Une recherche menée par le Prof. Malka Cohen-Armon du Département de physiologie et pharmacologie et de l’École des Neurosciences de l’Université de Tel-Aviv, en collaboration avec le Prof. Menachem Segal de l’Institut Weizman a révélé un processus biochimique à la base de la formation de la mémoire à long terme dans les neurones des zones du cerveau contrôlant les fonctions d’acquisition du savoir.

Cette avancée ouvre la voie au traitement de la détérioration des capacités d’apprentissage causées par les lésions de l’ADN des cellules nerveuses dues aux maladies ou à la vieillesse.

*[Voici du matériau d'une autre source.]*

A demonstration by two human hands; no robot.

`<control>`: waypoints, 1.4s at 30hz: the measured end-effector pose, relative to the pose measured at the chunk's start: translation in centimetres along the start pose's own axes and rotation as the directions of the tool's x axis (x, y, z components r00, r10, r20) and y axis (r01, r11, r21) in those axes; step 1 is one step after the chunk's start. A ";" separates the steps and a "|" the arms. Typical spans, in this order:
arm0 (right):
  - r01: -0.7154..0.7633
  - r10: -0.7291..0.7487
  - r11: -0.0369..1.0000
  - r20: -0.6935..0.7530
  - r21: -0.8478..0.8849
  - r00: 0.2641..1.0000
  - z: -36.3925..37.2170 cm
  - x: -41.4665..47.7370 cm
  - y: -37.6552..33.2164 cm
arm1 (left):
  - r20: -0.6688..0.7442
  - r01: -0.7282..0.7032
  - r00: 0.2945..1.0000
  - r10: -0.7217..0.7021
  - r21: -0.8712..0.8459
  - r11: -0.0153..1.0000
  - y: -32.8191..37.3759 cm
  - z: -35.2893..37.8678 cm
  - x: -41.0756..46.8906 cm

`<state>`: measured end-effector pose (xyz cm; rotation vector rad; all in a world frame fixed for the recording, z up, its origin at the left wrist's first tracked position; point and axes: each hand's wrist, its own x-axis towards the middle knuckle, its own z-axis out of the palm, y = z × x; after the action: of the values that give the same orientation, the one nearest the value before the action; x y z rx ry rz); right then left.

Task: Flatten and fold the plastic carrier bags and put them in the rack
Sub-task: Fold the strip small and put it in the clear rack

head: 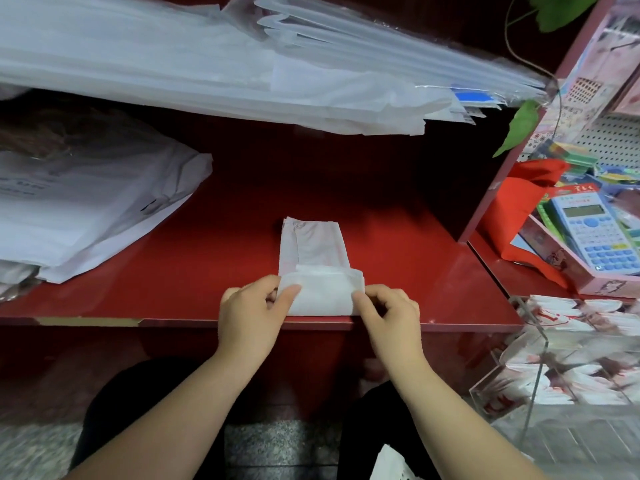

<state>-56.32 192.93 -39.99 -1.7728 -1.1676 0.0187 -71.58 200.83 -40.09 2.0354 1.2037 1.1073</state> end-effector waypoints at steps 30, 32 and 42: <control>0.355 -0.332 0.933 0.253 -0.051 0.909 -2.6 -0.2 2.5 | 0.171 -0.296 0.942 0.288 0.023 0.955 -2.2 -2.6 -0.4; 0.213 -0.212 0.977 0.210 0.017 0.954 -2.6 0.2 1.7 | 0.130 -0.152 0.980 0.151 -0.007 0.988 -2.1 -2.2 -0.2; -0.181 0.173 0.983 0.224 0.016 0.959 -0.1 3.6 -0.3 | 0.055 0.140 0.989 -0.138 -0.042 0.989 0.4 -1.0 1.6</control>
<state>-54.53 195.37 -38.09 -1.8733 -1.1528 0.3502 -71.80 202.09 -38.71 1.9030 1.2623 1.0007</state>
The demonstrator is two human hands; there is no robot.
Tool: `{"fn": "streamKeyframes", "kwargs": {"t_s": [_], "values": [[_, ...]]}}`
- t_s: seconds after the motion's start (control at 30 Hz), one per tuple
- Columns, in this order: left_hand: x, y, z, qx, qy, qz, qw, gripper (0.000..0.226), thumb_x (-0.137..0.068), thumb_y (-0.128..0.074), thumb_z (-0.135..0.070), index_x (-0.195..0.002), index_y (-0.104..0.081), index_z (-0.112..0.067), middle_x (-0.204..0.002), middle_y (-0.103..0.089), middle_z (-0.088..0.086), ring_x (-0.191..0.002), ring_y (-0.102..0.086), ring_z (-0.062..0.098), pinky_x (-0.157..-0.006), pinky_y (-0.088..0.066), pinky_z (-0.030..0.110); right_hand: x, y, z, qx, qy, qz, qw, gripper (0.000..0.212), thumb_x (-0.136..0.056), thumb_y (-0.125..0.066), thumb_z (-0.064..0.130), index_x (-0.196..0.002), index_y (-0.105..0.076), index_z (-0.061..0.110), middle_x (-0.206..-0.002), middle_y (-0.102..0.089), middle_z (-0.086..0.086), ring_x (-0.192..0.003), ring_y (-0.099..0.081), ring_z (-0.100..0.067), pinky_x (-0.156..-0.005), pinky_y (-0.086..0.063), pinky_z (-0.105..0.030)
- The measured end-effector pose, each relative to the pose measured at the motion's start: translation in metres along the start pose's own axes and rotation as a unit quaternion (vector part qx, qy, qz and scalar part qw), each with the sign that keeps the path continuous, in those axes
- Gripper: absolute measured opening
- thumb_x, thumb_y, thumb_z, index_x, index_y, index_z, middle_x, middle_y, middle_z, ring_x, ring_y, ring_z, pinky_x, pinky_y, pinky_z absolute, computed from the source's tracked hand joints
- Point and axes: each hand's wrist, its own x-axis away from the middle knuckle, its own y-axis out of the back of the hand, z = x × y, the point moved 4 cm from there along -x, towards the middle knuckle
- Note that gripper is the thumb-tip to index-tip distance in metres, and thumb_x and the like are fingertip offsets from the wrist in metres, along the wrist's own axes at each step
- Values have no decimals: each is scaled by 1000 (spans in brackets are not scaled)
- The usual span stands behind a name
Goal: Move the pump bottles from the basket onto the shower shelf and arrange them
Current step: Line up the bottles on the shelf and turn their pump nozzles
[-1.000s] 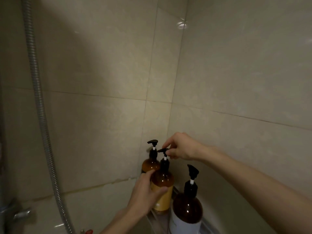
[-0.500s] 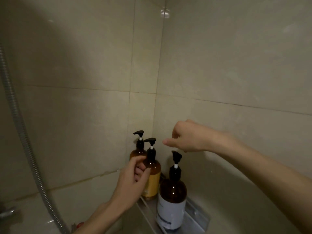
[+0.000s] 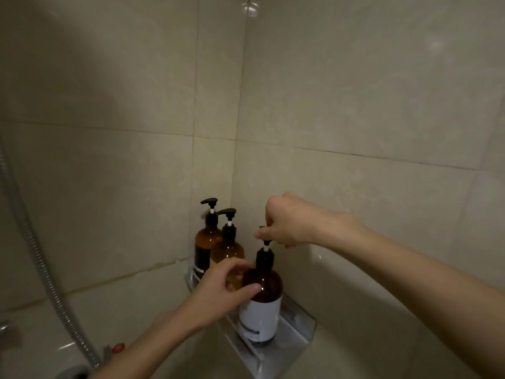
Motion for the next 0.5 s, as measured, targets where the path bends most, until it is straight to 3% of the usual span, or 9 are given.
{"fn": "streamKeyframes", "kwargs": {"t_s": [0.07,0.3,0.4,0.5], "values": [[2,-3,0,13,7,12,1000,43,-70,-71,-51,-108,-52,-48,-107,-62,-19,-97,-56,-14,-78,-51,16,1,0,2,6,-4,-5,1000,38,-83,-63,41,-55,-54,17,-35,-55,4,-32,-54,-2,-32,-35,-14],[2,-3,-1,19,11,39,999,46,-71,-76,-38,-109,-51,-45,-105,-62,-18,-95,-59,-11,-73,-51,11,9,6,10,18,9,21,1000,29,-88,-60,32,-64,-56,17,-54,-58,3,-44,-56,-3,-42,-38,-17],[-1,1,-1,25,8,68,997,42,-76,-73,-30,-105,-50,-51,-105,-62,-23,-100,-57,-15,-77,-48,10,11,5,12,-7,19,30,999,15,-89,-59,23,-86,-67,11,-60,-54,7,-55,-56,-6,-47,-39,-17],[-3,3,0,43,16,86,995,45,-81,-69,-23,-116,-51,-45,-104,-61,-27,-102,-55,-17,-81,-46,8,10,4,13,-25,44,37,998,19,-89,-58,14,-104,-67,7,-62,-47,12,-62,-52,-7,-53,-36,-16]]}}
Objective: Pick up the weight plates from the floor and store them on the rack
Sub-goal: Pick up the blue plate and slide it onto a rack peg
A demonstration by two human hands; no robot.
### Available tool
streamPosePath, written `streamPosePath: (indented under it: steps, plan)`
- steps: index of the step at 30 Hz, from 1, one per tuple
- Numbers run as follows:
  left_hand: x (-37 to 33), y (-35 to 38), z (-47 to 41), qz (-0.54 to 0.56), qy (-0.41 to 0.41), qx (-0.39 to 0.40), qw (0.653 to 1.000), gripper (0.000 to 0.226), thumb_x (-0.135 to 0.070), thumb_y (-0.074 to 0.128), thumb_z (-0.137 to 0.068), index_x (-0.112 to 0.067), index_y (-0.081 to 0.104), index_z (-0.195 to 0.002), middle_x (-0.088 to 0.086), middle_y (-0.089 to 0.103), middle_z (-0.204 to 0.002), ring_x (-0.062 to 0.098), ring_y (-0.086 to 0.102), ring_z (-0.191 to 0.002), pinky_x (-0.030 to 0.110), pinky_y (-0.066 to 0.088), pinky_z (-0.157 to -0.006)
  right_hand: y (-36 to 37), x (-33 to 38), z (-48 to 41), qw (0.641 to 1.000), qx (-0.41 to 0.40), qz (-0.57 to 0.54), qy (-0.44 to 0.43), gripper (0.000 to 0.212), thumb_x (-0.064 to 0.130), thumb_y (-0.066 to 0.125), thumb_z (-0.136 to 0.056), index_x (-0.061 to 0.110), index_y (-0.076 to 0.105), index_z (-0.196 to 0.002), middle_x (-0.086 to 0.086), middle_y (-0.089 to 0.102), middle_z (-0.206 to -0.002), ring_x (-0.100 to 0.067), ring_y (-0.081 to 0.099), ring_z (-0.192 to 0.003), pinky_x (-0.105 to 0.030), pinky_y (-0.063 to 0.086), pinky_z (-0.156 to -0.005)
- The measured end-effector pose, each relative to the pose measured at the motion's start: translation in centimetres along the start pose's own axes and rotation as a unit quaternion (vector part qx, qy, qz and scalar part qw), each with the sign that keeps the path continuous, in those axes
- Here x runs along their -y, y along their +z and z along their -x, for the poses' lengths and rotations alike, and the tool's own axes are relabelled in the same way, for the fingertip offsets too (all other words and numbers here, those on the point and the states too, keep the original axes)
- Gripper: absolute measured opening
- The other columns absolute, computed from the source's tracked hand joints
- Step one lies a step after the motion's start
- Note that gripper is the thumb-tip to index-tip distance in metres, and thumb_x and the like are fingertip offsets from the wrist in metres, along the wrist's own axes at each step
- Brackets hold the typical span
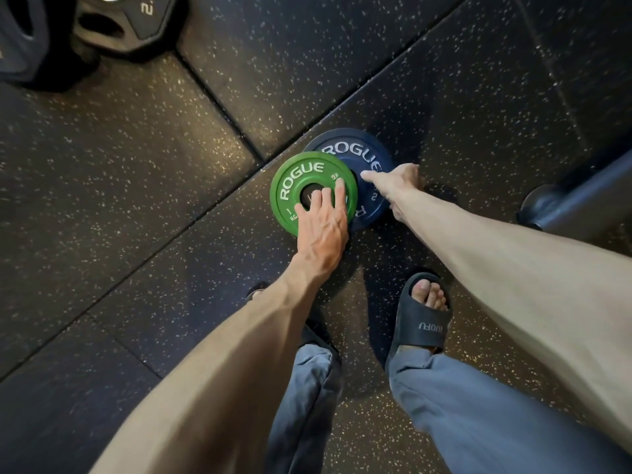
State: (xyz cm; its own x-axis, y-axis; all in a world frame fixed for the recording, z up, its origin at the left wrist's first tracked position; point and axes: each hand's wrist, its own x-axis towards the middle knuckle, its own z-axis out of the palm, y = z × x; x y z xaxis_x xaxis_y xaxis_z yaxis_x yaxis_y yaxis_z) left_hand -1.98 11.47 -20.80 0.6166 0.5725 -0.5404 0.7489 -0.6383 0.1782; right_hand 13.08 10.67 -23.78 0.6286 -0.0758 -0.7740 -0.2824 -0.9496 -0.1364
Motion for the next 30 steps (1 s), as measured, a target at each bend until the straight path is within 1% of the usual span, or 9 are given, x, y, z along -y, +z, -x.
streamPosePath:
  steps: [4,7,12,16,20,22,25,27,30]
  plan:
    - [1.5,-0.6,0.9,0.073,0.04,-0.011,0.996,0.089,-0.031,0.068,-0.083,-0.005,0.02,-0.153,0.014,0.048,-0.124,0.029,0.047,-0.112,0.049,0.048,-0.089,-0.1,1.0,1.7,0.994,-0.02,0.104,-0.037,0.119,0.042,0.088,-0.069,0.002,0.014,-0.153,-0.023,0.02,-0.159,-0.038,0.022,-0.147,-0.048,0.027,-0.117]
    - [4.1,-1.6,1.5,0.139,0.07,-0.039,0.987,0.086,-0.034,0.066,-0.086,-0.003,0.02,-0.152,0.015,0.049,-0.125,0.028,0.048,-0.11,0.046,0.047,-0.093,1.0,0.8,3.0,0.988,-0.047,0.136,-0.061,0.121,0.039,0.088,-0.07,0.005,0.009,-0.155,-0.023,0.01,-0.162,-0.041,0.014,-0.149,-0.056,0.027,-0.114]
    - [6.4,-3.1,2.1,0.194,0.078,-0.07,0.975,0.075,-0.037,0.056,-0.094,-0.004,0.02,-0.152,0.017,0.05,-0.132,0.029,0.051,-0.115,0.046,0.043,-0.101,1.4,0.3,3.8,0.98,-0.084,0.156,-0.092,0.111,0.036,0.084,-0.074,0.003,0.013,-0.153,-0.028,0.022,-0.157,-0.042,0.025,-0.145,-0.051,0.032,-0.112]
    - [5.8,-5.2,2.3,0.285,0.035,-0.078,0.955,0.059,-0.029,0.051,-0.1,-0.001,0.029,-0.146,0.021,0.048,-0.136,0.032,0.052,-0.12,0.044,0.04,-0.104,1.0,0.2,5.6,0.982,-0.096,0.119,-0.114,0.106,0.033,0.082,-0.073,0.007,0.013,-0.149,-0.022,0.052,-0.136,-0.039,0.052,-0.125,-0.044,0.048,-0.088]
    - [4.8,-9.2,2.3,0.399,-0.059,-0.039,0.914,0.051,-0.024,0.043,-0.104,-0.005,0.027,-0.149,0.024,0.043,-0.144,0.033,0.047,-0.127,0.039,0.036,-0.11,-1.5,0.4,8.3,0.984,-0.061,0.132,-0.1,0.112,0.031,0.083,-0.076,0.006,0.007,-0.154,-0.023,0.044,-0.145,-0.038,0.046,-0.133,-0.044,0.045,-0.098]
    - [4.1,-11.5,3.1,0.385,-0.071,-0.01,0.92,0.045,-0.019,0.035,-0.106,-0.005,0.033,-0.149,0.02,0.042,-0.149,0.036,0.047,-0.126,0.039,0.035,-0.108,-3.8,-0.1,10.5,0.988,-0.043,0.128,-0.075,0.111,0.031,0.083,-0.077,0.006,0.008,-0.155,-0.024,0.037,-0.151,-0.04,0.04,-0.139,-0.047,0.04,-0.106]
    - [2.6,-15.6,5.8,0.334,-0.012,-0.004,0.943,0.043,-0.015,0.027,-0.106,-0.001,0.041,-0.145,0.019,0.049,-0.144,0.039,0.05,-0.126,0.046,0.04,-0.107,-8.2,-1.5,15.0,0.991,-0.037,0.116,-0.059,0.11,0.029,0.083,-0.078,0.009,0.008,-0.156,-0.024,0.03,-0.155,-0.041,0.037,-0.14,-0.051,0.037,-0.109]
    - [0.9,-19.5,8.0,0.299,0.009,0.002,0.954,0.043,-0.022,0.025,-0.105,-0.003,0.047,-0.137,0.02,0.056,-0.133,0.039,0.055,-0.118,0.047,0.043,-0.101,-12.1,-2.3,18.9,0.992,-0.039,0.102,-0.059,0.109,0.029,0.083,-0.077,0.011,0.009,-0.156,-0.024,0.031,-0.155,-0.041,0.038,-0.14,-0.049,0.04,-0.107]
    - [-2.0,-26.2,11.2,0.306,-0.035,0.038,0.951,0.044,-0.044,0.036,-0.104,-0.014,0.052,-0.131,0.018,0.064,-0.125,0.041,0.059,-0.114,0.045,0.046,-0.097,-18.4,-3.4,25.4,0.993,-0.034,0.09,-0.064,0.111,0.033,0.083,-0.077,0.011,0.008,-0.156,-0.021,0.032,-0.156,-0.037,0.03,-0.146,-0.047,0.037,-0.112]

De la naissance à la mort, les neurones du cerveau ne se renouvellent pas. Pendant la durée de la vie, des fragments d’ADN s’y accumulent. La protéine PARP1 se lie à ces fragments d’ADN et intervient dans leur réparation.

L’étude a révélé que lorsqu’un changement spécifique se produit dans la structure de la protéine, lors de sa liaison à l’ADN, elle ne peut se fixer sur la protéine « réceptrice » de signaux. Les fragments d’ADN empêchent alors le mécanisme de stimulation des cellules nerveuses en « gènes rapides » et les changements dans les synapses.

La glutamine — substance qui permet la tolérance au vin rouge — empêche la liaison du PARP1 à l’ADN et préserve ainsi l’expression des «gènes rapides», en réponse à la stimulation même, en présence de fragments d’ADN.